Mr. Chair, I was told that I would be splitting my time tonight with the hon. member for Lethbridge, but I am at your disposal.
It is a great honour for me to have my first official get up in this great House that Macdonald built. Mr. Speaker, if you will indulge me, I would like to compare it to the Montreal Forum and my first game in the big leagues. I am on my first shift, I have a breakaway, I see an open net and I all I can hope for is that if I hit the boards, a Liberal will be there to cushion me. I throw in that sense of humour not to make light of the situation we are here to discuss, but to show the House that as a farmer I am fast losing my sense of humour.
I rise here tonight to address a very serious matter that is affecting not only my riding of Bruce--Grey--Owen Sound, but almost every rural riding in this great country, and that is the BSE crisis.

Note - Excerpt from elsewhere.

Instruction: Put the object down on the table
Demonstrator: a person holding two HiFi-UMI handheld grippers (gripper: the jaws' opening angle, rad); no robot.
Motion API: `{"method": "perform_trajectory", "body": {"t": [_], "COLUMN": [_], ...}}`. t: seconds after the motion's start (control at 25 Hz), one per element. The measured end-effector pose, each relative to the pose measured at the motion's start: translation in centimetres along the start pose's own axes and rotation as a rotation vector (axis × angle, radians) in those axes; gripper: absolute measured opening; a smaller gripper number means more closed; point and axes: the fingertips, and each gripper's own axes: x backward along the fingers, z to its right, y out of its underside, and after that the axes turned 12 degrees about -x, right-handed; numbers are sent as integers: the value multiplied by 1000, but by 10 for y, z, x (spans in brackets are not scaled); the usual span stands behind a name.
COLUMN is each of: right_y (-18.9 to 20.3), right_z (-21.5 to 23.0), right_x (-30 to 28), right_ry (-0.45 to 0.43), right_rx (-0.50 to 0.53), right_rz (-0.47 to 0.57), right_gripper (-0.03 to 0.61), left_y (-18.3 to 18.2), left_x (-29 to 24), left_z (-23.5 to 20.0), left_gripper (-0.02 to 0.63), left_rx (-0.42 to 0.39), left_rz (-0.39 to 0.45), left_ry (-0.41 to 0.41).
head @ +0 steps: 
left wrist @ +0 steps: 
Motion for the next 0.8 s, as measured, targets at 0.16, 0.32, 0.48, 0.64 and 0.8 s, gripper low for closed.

My riding is a very rural. It is the number one beef and lamb producing riding in Ontario. It also has a very large number of dairy farms as well as a number of elk, bison, deer, emu, hog, poultry and goat producers. We tend to focus our minds on beef farmers as being the only producers affected by this issue. That certainly is not the case, and it would have been remiss of me not to have pointed that out.
Another forgotten fact that should be pointed out to the government, especially after the curious but blatant absence of any mention of agriculture in Tuesday's throne speech, is what areas of Canada this crisis actually affects.
The government obviously needs a quick and valuable lesson in geography. Contrary to Liberal beliefs, there is life in rural Canada. There are hard-working Canadians who do live north of highway 401 in Ontario and outside the boundaries of our large cities. There is also a perception by the government that the BSE crisis is an Alberta or a western problem. It is time for the government to wake up and smell the beef. This fiasco is happening from coast to coast.
The minister's government is quickly filling up a library full of ineffective programs that have not helped in any way to solve this crisis, from the laughable program last summer that funnelled government money into packers pockets, which by the way the government could have saved a lot of administration costs if it had just asked the packers to pick their cheque up at the door, to the unworkable CAIS program that the minister admitted was not working. However, he also said that he would fix, but that is yet to happen. The government in essence has done nothing but stick its head in the proverbial sand, praying and hoping that the border will open or even that this problem will go away on its own.
While the minister stands idly by, producers in my riding are filing for bankruptcy. These people are not abstract numbers but fellow farmers and friends of mine, such as the Barfoots, the MacDonalds and the list goes on.
Just yesterday the national advisory committee established to set out the policies to get needed moneys to cash strapped farmers met in Calgary. This group consists of industry leaders and government staffers from Agriculture Canada. The group came away from that meeting yesterday totally disgusted in Agriculture Canada staff and with their lack of flexibility or willingness to come up with an agreement.
Will the minister take leadership and instruct his staff to come up with a suitable solution? Will he make the necessary changes to the CAIS program immediately so that it will do the job it should have been designed to do?